#### [Try it]
Transcribe the listing verbatim. Do not carry over any pictures.

Given information Start Marker

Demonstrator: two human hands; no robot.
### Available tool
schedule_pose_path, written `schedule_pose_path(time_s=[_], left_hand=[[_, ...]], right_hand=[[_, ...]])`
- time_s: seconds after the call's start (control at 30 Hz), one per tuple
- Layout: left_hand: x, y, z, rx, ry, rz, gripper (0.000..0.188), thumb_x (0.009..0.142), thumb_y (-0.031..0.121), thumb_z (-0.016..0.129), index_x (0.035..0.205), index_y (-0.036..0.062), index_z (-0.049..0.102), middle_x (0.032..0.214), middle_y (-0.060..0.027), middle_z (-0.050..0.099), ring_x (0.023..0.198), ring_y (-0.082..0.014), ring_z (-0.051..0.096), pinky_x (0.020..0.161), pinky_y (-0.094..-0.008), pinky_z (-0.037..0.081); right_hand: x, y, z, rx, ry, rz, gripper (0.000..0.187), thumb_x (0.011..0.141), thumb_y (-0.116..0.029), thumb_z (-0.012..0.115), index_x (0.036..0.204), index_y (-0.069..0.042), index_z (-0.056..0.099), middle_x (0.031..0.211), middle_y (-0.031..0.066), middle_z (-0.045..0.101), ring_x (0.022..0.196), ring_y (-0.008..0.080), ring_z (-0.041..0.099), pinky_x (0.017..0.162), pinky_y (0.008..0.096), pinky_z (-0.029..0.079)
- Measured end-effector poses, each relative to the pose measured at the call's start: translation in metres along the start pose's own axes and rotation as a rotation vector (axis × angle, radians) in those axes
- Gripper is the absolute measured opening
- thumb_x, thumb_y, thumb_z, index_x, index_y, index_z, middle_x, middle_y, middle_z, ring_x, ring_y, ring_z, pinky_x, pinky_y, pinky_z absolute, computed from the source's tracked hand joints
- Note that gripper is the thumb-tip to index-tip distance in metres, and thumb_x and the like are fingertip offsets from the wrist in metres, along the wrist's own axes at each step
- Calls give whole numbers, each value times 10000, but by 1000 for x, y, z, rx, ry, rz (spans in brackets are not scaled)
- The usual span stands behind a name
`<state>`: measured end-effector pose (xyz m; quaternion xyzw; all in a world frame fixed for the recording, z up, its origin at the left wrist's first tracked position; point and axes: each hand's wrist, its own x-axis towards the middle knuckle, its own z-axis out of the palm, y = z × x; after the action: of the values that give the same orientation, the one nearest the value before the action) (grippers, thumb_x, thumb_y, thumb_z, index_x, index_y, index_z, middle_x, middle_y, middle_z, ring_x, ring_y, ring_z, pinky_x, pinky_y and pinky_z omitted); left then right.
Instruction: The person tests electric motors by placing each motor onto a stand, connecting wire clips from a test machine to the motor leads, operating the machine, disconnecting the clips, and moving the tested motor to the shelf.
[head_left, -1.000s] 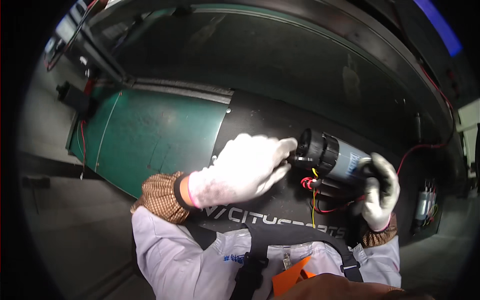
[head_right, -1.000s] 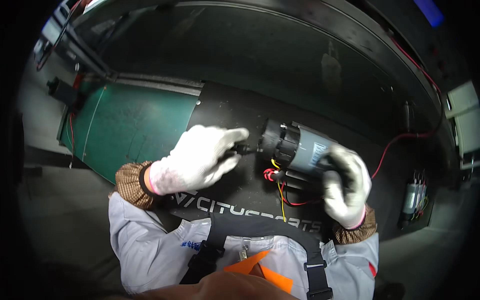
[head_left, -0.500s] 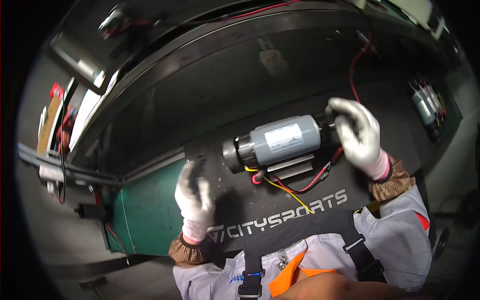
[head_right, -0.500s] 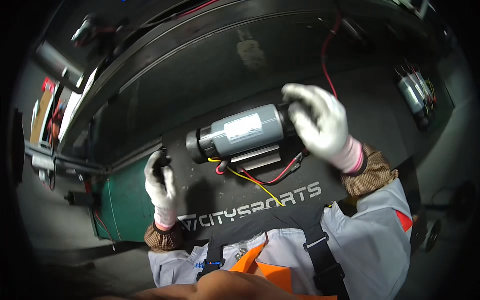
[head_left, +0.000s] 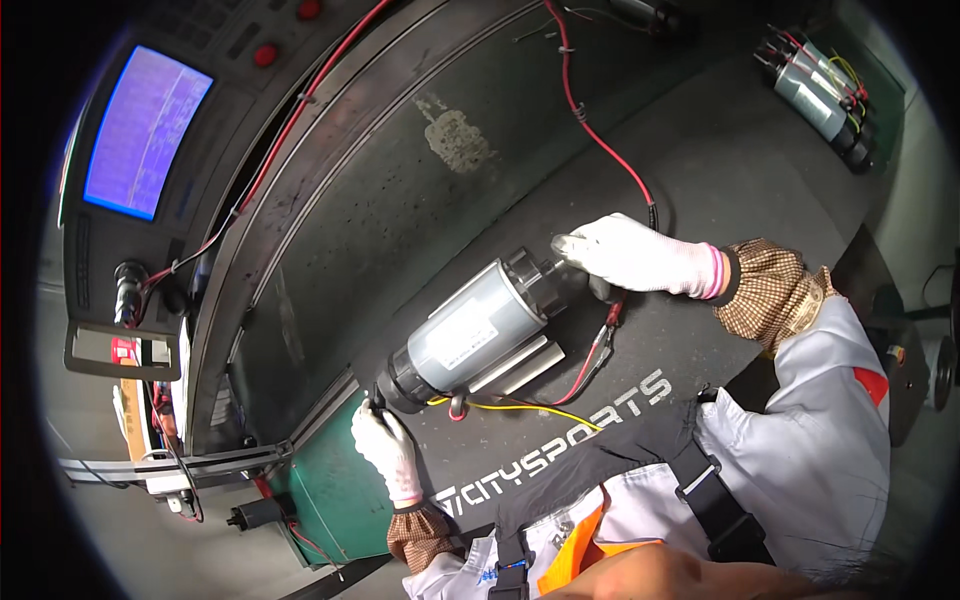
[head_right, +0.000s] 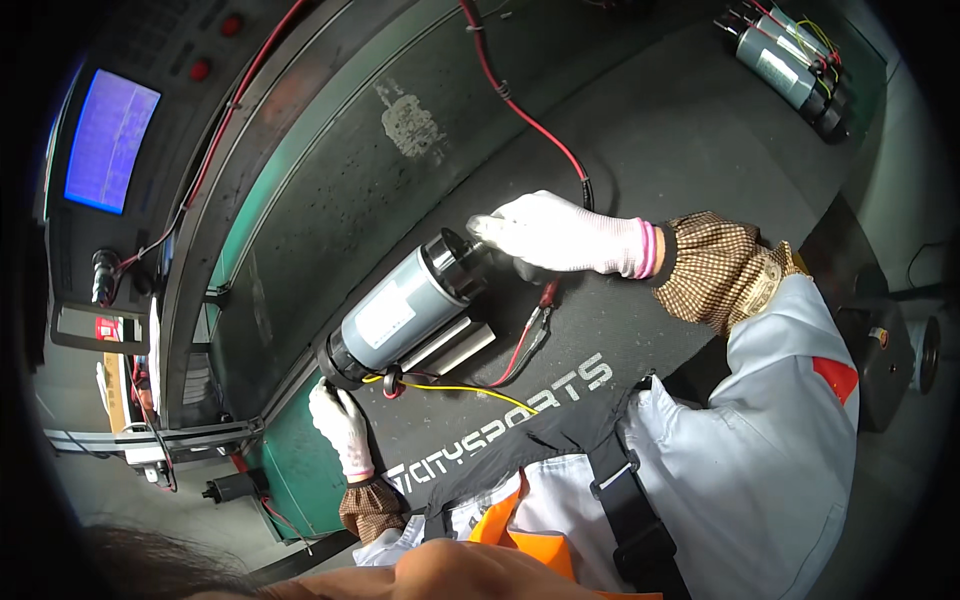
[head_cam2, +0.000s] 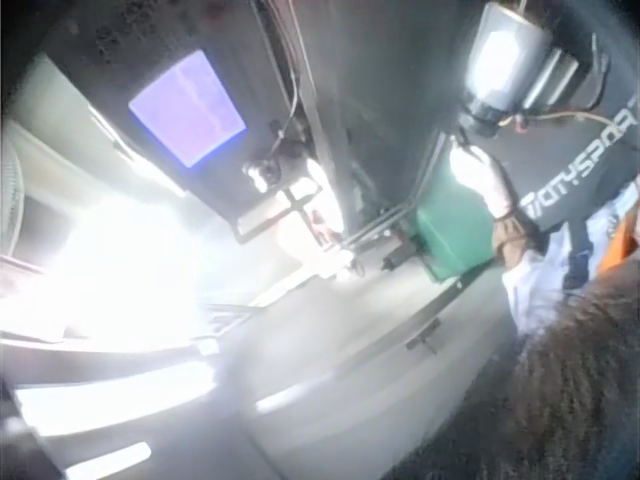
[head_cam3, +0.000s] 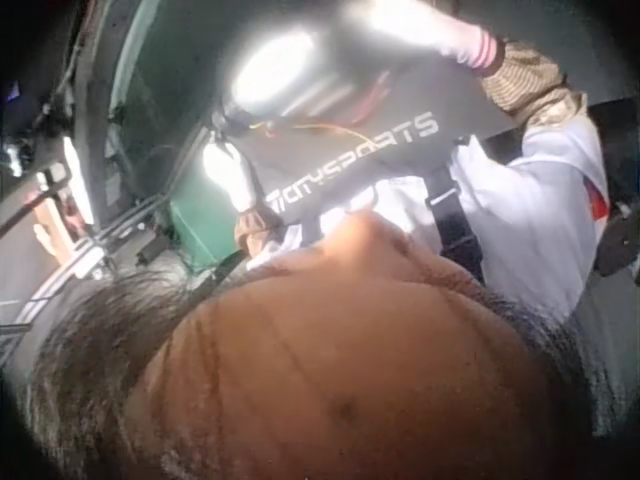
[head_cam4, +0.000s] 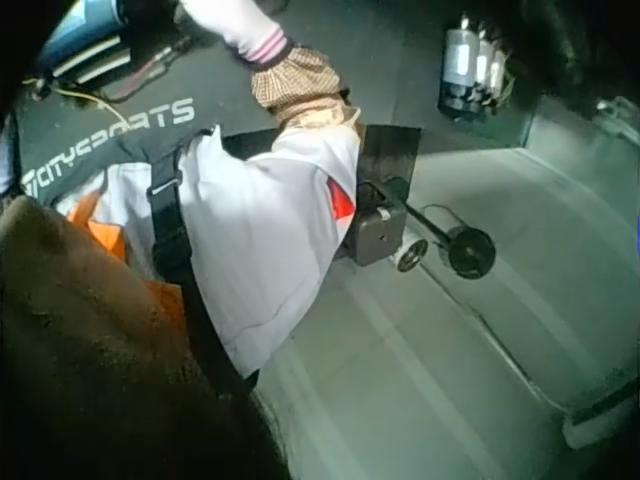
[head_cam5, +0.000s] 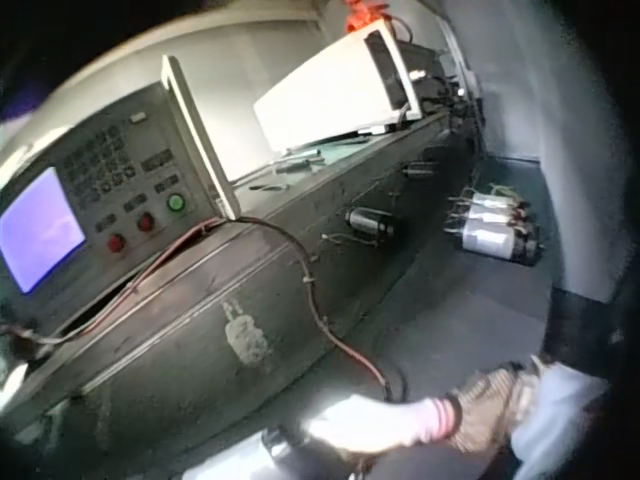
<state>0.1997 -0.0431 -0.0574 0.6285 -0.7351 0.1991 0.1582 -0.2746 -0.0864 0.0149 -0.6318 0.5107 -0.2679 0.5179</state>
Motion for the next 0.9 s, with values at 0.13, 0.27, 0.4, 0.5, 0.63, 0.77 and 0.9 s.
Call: schedule_pose_path(time_s=[0.13,0.27,0.4,0.5,0.63,0.77,0.9], left_hand=[[2,1,-2,-16,-32,-19,365,881,74,640,1225,-30,576,1156,-217,613,1051,-376,598,903,-463,485],[18,37,-32,262,51,-7,497,876,152,669,1313,-25,514,1309,-250,534,1211,-424,516,1008,-548,414],[12,80,-67,-21,385,291,511,841,104,614,1319,-32,498,1242,-232,545,1162,-454,523,982,-582,424],[10,117,-88,-452,241,647,496,673,194,689,1130,17,613,971,-155,625,894,-335,622,769,-498,492],[11,145,-86,-412,-253,1071,488,747,450,732,1031,54,699,817,-71,617,860,-266,629,874,-440,514],[20,123,-100,-585,-293,1011,444,684,459,787,891,74,707,635,-11,554,667,-250,618,740,-424,534],[36,78,-100,-859,-76,386,965,572,486,896,1311,-9,523,1154,-214,595,1001,-384,611,850,-519,482]], right_hand=[[-2,5,-1,77,-12,-13,428,1015,-403,495,1009,3,630,771,142,678,742,210,653,693,341,497],[-17,18,-10,-694,195,-507,527,893,-363,653,1242,22,565,1147,199,622,1059,320,605,951,412,471],[-40,20,9,-1134,128,-244,354,847,-389,681,884,-39,645,779,130,643,774,313,657,784,457,517],[-53,13,31,-1036,10,-761,348,872,-397,639,752,-71,606,631,83,592,552,278,621,542,426,504],[-55,-10,45,-907,2,-675,373,880,-432,616,752,-82,609,552,106,584,533,294,639,511,410,502],[-35,-4,0,-987,225,-388,307,834,-415,671,841,-108,662,563,83,594,536,290,625,525,400,486],[-13,21,-2,-931,577,-773,744,744,-344,781,1352,-3,523,1170,164,647,1033,338,642,896,427,502]])
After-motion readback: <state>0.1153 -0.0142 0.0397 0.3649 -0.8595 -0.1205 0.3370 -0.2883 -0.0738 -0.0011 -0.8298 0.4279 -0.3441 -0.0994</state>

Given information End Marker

#### [Result of this task]
Demonstrator: two human hands; no robot.
### Available tool
schedule_pose_path, written `schedule_pose_path(time_s=[_], left_hand=[[_, ...]], right_hand=[[_, ...]])`
- time_s: seconds after the call's start (control at 30 Hz), one per tuple
- Layout: left_hand: x, y, z, rx, ry, rz, gripper (0.000..0.188), thumb_x (0.009..0.142), thumb_y (-0.031..0.121), thumb_z (-0.016..0.129), index_x (0.035..0.205), index_y (-0.036..0.062), index_z (-0.049..0.102), middle_x (0.032..0.214), middle_y (-0.060..0.027), middle_z (-0.050..0.099), ring_x (0.023..0.198), ring_y (-0.082..0.014), ring_z (-0.051..0.096), pinky_x (0.020..0.161), pinky_y (-0.094..-0.008), pinky_z (-0.037..0.081); right_hand: x, y, z, rx, ry, rz, gripper (0.000..0.187), thumb_x (0.011..0.141), thumb_y (-0.116..0.029), thumb_z (-0.012..0.115), index_x (0.036..0.204), index_y (-0.069..0.042), index_z (-0.056..0.099), middle_x (0.031..0.211), middle_y (-0.031..0.066), middle_z (-0.045..0.101), ring_x (0.022..0.196), ring_y (-0.008..0.080), ring_z (-0.041..0.099), pinky_x (0.017..0.162), pinky_y (0.008..0.096), pinky_z (-0.029..0.079)
- Measured end-effector poses, each relative to the pose measured at the call's start: translation in metres along the start pose's own axes and rotation as a rotation vector (axis × angle, radians) in those axes
- Gripper is the absolute measured opening
- thumb_x, thumb_y, thumb_z, index_x, index_y, index_z, middle_x, middle_y, middle_z, ring_x, ring_y, ring_z, pinky_x, pinky_y, pinky_z absolute, computed from the source's tracked hand joints
- Note that gripper is the thumb-tip to index-tip distance in metres, and thumb_x and the like are fingertip offsets from the wrist in metres, along the wrist's own axes at each step
- Calls give whole numbers, each value times 10000, but by 1000 for x, y, z, rx, ry, rz (spans in brackets are not scaled)
- The usual span stands behind a name
`<state>`: measured end-effector pose (xyz m; quaternion xyzw; all in a world frame fixed for the recording, z up, its origin at the left wrist's first tracked position; point and axes: each hand's wrist, its own x-axis towards the middle knuckle, its own z-axis out of the palm, y = z × x; after the action: of the values that give the same orientation, the one nearest the value before the action) (grippers, thumb_x, thumb_y, thumb_z, index_x, index_y, index_z, middle_x, middle_y, middle_z, ring_x, ring_y, ring_z, pinky_x, pinky_y and pinky_z omitted); left then right.
Instruction: The person tests electric motors by placing each motor onto a stand, connecting wire clips from a test machine to the motor leads, operating the machine, disconnecting the clips, and moving the tested motor to the shelf.
[head_left, -1.000s] 
[head_right, -1.000s] 
[head_left, -0.500s] 
[head_right, -0.500s] 
[head_left, +0.000s] 
[head_right, +0.000s] 
[head_cam2, +0.000s] 
[head_cam3, +0.000s] 
[head_cam4, +0.000s] 
[head_cam5, +0.000s] 
<state>0.1997 -0.0431 -0.0574 0.6285 -0.7351 0.1991 0.1582 -0.2746 -0.0864 0.0149 -0.6318 0.5107 -0.2679 0.5179</state>
Motion for the next 0.9 s, with values at 0.13, 0.27, 0.4, 0.5, 0.63, 0.77 and 0.9 s.
Call: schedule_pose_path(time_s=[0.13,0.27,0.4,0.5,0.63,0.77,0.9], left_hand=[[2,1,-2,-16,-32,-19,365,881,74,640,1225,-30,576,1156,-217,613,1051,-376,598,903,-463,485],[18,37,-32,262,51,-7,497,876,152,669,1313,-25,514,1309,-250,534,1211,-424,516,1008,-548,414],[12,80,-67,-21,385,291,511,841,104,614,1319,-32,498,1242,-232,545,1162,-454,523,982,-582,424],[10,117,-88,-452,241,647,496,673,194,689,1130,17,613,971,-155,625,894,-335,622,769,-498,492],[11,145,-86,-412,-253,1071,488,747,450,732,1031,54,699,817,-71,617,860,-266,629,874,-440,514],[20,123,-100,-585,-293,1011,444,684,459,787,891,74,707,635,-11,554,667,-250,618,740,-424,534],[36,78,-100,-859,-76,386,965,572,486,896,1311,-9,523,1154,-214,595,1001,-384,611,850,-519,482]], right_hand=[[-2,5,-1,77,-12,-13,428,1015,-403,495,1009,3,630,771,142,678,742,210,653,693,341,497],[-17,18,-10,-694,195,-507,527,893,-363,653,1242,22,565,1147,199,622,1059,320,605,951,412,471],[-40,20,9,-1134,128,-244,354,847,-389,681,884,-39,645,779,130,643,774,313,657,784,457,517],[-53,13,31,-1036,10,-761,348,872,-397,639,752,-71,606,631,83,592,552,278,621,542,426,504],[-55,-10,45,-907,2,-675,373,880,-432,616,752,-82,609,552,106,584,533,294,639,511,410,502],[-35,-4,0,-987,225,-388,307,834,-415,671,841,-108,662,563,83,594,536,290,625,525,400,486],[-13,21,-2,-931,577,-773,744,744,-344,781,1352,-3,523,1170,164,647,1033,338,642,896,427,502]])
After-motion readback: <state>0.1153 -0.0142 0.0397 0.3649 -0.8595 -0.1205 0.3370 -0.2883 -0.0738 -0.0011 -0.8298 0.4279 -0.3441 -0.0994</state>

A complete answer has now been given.